Grosz: “I think that was the weekend that I ended up lying on the road after a party. It was appendicitis, I was rushed off to hospital. All part of the fun. I remember in Wellington we got together with the early Windy City Strugglers and had a big jug band jam which was fantastic.”
Like the Strugglers with their evolving ties to Mammal, Band Of Hope also developed an electric counterpart called The Plastic Mice. Grosz eventually got a bit fed up with Christchurch and split for Auckland, where he took up with The Mad Dog Jug and Jook Band.
Mad Dogs and Strugglers
“There was a sort of blues mania for about two years or so,” says Mad Dog guitarist Robbie Lavën. “There were a few but not many electric blues bands and a lot of the fundamentalist, extremely opinionated and protective fervour common to new converts of all kinds. The idea of ‘purist’ fitted into that even though it was silly at the time and even more silly in retrospect. Obviously, none of us were in St Louis or Memphis at the time of the great jug bands, and the cultural divide between black country blues and mostly white New Zealand university kids was and still is immense.”

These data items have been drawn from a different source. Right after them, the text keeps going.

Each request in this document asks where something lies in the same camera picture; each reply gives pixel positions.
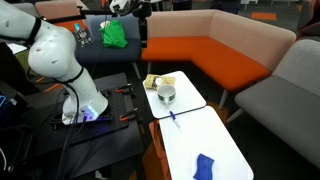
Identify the white marker with blue cap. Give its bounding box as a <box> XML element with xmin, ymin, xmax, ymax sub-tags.
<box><xmin>169</xmin><ymin>111</ymin><xmax>181</xmax><ymax>131</ymax></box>

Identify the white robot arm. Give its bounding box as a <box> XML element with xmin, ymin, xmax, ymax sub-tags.
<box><xmin>0</xmin><ymin>0</ymin><xmax>108</xmax><ymax>125</ymax></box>

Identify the green and white mug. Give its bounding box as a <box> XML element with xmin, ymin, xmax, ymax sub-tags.
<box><xmin>157</xmin><ymin>84</ymin><xmax>176</xmax><ymax>105</ymax></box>

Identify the small white side table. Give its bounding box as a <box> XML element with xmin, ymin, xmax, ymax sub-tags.
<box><xmin>144</xmin><ymin>71</ymin><xmax>206</xmax><ymax>119</ymax></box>

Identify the black orange clamp rear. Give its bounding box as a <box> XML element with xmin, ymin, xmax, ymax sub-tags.
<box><xmin>115</xmin><ymin>83</ymin><xmax>133</xmax><ymax>94</ymax></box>

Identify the black orange clamp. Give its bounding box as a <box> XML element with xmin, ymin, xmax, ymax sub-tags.
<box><xmin>119</xmin><ymin>108</ymin><xmax>138</xmax><ymax>122</ymax></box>
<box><xmin>115</xmin><ymin>83</ymin><xmax>133</xmax><ymax>94</ymax></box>

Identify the black orange clamp front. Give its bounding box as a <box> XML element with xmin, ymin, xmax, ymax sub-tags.
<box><xmin>119</xmin><ymin>108</ymin><xmax>138</xmax><ymax>122</ymax></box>

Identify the long white table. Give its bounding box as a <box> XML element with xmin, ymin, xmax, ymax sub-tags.
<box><xmin>159</xmin><ymin>106</ymin><xmax>254</xmax><ymax>180</ymax></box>

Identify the green plastic bag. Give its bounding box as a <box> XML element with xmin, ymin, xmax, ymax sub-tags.
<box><xmin>99</xmin><ymin>20</ymin><xmax>128</xmax><ymax>48</ymax></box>

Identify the dark blue chair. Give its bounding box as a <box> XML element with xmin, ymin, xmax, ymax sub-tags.
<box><xmin>75</xmin><ymin>14</ymin><xmax>141</xmax><ymax>79</ymax></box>

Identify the black cart table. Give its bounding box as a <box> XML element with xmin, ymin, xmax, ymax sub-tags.
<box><xmin>22</xmin><ymin>73</ymin><xmax>143</xmax><ymax>180</ymax></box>

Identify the orange corner sofa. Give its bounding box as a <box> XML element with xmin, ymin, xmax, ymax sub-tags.
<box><xmin>141</xmin><ymin>9</ymin><xmax>296</xmax><ymax>94</ymax></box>

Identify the black tag card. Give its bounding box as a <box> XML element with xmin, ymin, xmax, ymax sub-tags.
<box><xmin>74</xmin><ymin>23</ymin><xmax>92</xmax><ymax>47</ymax></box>

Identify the blue cloth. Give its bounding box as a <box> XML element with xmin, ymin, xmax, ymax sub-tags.
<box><xmin>193</xmin><ymin>154</ymin><xmax>215</xmax><ymax>180</ymax></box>

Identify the grey sofa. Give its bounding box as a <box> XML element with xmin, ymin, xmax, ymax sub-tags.
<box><xmin>227</xmin><ymin>39</ymin><xmax>320</xmax><ymax>169</ymax></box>

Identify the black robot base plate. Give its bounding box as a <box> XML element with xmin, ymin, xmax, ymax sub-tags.
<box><xmin>50</xmin><ymin>88</ymin><xmax>134</xmax><ymax>141</ymax></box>

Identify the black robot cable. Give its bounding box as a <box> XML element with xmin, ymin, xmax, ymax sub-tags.
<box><xmin>54</xmin><ymin>81</ymin><xmax>88</xmax><ymax>180</ymax></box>

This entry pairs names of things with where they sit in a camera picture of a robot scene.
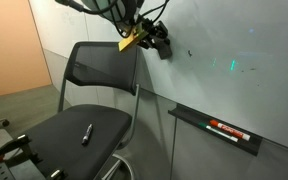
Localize orange-handled clamp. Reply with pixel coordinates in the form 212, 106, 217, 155
0, 135, 32, 162
47, 169, 66, 180

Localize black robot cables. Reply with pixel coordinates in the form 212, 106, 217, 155
54, 0, 172, 38

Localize right orange-handled clamp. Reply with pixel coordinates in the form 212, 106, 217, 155
47, 169, 66, 180

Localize left orange-handled clamp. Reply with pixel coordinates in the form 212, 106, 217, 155
0, 135, 32, 162

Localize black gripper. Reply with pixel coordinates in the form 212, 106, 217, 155
138, 19, 168, 50

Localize black felt board eraser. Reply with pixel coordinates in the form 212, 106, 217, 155
155, 38, 172, 60

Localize green marker on right tray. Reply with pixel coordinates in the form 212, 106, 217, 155
198, 123, 238, 142

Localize right black marker tray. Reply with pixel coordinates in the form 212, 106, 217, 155
168, 104, 262, 156

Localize black office chair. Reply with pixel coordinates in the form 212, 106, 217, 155
25, 41, 139, 180

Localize red marker on tray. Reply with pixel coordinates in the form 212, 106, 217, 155
210, 120, 251, 141

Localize whiteboard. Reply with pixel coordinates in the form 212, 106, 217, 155
28, 0, 288, 154

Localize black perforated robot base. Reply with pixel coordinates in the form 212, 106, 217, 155
0, 160, 46, 180

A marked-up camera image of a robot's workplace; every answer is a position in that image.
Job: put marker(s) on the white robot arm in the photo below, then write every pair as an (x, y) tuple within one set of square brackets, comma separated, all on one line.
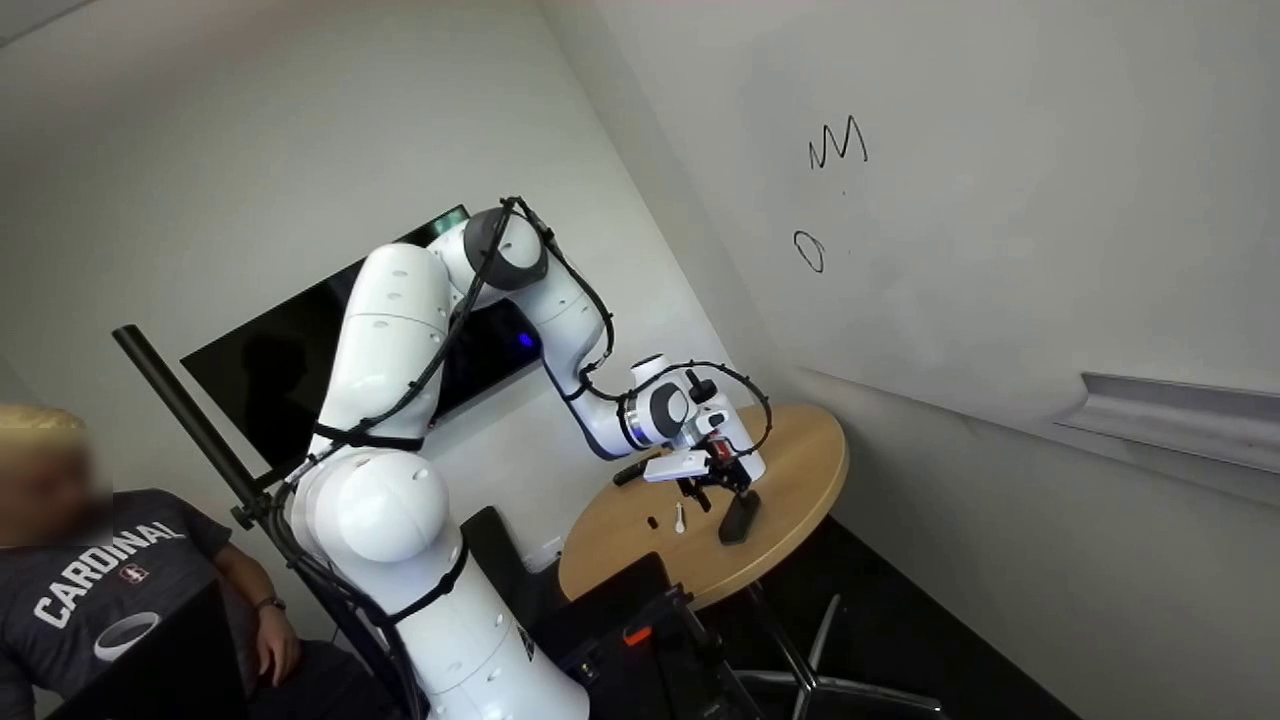
[(374, 509)]

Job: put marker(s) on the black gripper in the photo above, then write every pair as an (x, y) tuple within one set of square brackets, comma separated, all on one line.
[(711, 473)]

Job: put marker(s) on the white whiteboard marker tray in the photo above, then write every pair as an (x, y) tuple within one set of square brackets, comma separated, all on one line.
[(1171, 415)]

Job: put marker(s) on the wall whiteboard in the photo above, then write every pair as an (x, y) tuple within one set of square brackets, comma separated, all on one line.
[(978, 200)]

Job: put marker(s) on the wall mounted black monitor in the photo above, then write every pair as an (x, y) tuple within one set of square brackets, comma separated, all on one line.
[(377, 348)]

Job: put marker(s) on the black office chair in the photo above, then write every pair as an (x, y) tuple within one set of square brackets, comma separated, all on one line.
[(629, 640)]

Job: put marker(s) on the white water bottle red logo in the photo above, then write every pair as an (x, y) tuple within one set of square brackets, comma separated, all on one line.
[(731, 450)]

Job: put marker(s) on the black tripod pole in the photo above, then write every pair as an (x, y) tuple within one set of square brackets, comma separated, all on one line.
[(262, 504)]

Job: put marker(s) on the white dry erase marker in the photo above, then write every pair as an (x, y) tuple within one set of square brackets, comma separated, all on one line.
[(676, 521)]

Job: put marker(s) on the black remote on table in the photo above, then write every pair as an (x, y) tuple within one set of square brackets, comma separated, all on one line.
[(629, 473)]

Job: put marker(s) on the round wooden table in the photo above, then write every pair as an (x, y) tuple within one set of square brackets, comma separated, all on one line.
[(805, 465)]

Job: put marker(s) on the person in grey shirt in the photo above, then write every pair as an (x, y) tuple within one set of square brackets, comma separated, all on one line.
[(76, 560)]

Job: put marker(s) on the black whiteboard eraser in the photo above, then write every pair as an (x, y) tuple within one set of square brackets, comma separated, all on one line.
[(736, 516)]

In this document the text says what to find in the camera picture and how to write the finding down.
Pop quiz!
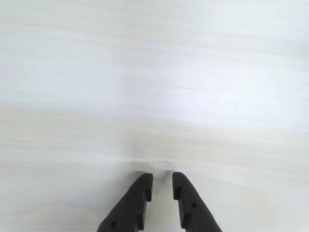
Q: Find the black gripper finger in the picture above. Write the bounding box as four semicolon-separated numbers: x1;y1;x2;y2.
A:
172;172;223;232
97;172;154;232

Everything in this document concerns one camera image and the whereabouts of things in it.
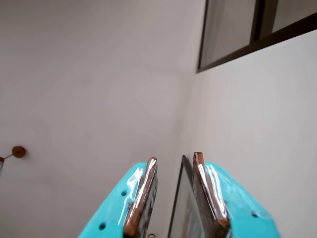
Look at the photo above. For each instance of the dark framed wall picture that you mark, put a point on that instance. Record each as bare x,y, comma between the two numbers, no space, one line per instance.
184,210

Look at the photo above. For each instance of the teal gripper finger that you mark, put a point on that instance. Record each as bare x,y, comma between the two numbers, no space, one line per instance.
116,208
235,208

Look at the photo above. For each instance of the round wooden wall knob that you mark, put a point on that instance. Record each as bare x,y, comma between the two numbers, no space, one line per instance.
18,151

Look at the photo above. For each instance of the dark window frame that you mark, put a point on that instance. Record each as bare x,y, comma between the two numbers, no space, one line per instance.
247,48

Oratia Blues Festival, Moller's Farm,1968. From left to right: Pete Kershaw, Robbie Lavën, Andrew Delahunty, Tom Crannitch, Paul "Cat" Tucker. - Susy Pointon
The band was formed after they saw the Jim Kweskin Jug Band in 1966 on Let’s Sing Out, a series of live hootenanny concerts filmed at various US universities. The line-up was Tom Crannitch on guitar and vocals, Paul “Cat” Tucker on washboard, kazoo, and vocals, and Pete Kershaw on tea-chest bass, harmonica, and slide guitar. Pete knew guitarist Henry Jackson from their electric blues band Killing Floor, but after a short time Jackson suggested Robbie Lavën as his replacement.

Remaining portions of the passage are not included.